E depois de ter abraçado e beijado o Pedroca o Marcondes dirigiu-se para os outros. Cumprimentou cerimoniosamente a d. Augusta, repetindo-lhe novamente os agradecimentos que fizera ao genro, oferecendo-lhe os seus pequenos préstimos e garantindo-lhe uma gratidão eterna, na grande hipocrisia da sociedade. A velha senhora respondia-lhe no mesmo tom, alambicando a frase, dando-lhe uns jeitos de quem tem trato de salão. Foi-lhe porém impossível continuar na mesma comédia com sá Jovina a quem nem mesmo estendeu a mão. Em presença de Nenê portou-se com bastante sangue-frio, encarando-a fixamente, agüentando-lhe o peso do olhar e aparentando sempre a mesma jovialidade. O Pedro abraçou-o e, como lhe voltassem as primitivas expansões de amizade, convidou-o para jantar. O seu talher ali estava a esperá-lo! O outro recusou-se. Tinha prometido ir à casa de um amigo que o esperava. E ele retirou-se com um grande cumprimento acompanhado até o portão pelo Pedro e pelo Pedroca.

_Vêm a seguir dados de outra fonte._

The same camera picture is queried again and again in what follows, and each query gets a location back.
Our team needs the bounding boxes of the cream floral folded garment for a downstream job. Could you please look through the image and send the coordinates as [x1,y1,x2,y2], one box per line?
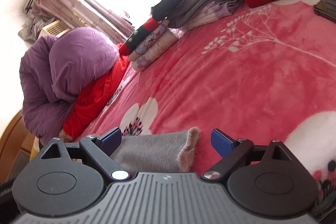
[127,19,178,72]

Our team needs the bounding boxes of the red green folded sweater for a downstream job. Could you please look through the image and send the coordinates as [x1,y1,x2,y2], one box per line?
[119,17,159,56]

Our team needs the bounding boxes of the black smartphone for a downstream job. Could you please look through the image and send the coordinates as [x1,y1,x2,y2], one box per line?
[313,0,336,23]

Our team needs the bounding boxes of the wooden headboard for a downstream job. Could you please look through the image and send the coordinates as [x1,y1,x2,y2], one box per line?
[0,111,34,184]

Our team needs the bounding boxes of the red quilt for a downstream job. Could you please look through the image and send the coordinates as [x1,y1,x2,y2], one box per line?
[59,55,129,141]

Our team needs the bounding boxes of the grey knitted garment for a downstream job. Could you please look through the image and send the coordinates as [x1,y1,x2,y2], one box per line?
[110,127,200,174]

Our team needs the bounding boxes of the lilac striped folded garment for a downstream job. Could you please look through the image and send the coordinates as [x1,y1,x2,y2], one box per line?
[180,0,244,31]

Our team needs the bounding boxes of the purple floral folded garment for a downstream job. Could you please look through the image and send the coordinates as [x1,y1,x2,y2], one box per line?
[135,23,167,55]

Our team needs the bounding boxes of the pink floral bed blanket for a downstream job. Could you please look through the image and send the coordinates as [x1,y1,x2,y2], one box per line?
[84,0,335,217]

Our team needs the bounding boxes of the pink curtain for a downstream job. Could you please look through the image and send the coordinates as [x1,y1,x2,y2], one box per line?
[28,0,134,44]

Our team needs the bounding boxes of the purple duvet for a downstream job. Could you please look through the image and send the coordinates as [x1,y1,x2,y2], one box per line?
[19,27,120,145]

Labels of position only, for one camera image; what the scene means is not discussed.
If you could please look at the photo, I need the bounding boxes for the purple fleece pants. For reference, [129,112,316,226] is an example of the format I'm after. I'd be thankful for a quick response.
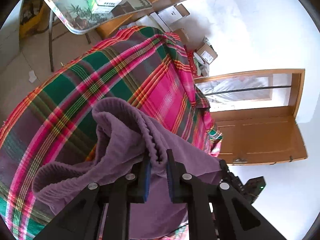
[32,98,221,239]

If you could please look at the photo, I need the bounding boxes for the folding table with printed top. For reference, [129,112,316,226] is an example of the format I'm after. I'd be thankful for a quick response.
[44,0,152,72]

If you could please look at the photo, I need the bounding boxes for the wooden door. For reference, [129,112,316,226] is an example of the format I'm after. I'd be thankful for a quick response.
[195,69,308,165]

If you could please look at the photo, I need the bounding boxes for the black vertical pole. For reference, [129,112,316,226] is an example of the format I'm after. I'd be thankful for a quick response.
[204,85,291,96]

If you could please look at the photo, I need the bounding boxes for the brown cardboard box with label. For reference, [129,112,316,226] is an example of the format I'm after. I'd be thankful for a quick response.
[196,43,217,64]

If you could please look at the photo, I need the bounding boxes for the pink green plaid bedsheet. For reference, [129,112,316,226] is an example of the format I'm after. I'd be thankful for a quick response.
[1,27,222,239]

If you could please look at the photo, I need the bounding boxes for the plain brown cardboard box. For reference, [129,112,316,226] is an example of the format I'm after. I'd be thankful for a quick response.
[173,28,189,45]

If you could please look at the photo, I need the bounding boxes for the white open cardboard box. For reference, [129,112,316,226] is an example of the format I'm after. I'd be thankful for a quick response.
[157,3,190,26]

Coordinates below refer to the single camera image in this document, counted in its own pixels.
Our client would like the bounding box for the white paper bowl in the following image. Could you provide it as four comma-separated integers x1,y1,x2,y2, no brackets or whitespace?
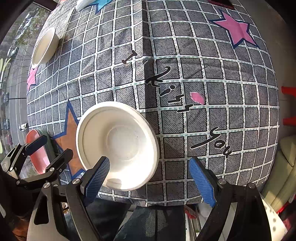
31,27,59,69
76,101,159,191

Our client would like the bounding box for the person's jeans leg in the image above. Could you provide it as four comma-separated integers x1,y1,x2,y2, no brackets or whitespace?
86,199,186,241

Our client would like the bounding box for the green rectangular plastic plate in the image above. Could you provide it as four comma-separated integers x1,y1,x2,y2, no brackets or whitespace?
37,128,56,163

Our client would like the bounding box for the pink rectangular plastic plate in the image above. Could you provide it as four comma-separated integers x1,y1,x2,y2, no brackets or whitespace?
26,129,50,174

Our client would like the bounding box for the black smartphone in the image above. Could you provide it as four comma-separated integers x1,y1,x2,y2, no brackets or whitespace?
208,0,235,9

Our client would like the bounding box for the grey checkered star tablecloth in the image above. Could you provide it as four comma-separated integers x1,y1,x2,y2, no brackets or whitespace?
27,1,279,206

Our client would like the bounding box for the red plastic stool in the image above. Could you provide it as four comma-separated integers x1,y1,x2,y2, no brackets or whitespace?
280,85,296,127

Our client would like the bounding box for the white crumpled cloth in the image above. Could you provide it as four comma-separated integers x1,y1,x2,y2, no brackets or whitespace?
75,0,96,11

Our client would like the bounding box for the cream sofa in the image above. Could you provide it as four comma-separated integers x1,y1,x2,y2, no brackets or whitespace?
261,135,295,212

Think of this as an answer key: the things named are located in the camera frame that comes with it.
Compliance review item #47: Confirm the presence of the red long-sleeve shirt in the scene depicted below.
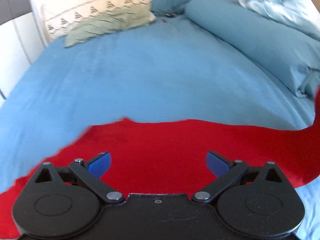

Lá fora, quando se sentiu só, enxugou o suor que lhe pelejava a testa. Sentia-se opresso caminhando vagarosamente, ainda não podendo compreender bem o que se passara, a reconstruir aqueles vinte e tantos dias que levara em casa do amigo. Reviu-se no primeiro dia, chegando ali pelo braço do Pedro, ainda fresco da viagem, topando de repente com uma antipatia inicial, com um retraimento de caramujo que se esconde na concha! Mais tarde, vencidas as primeiras dificuldades, ele dominara na casa, rodeado de afetos e de carinhos! E, depois desse apogeu de felicidades, a sua estrela começara a descambar! Agora saía expulso dali por todo um processo inconsciente daquele organismo familiar. Também a culpa era dele! Lá nos tempos bíblicos, e por um fato idêntico, o outro tinha ido para a cadeia! Mas a lição havia de aproveitar-lhe! No camarim da mulher de Putifar ele deixaria nunca mais a sua capa de José do Egito!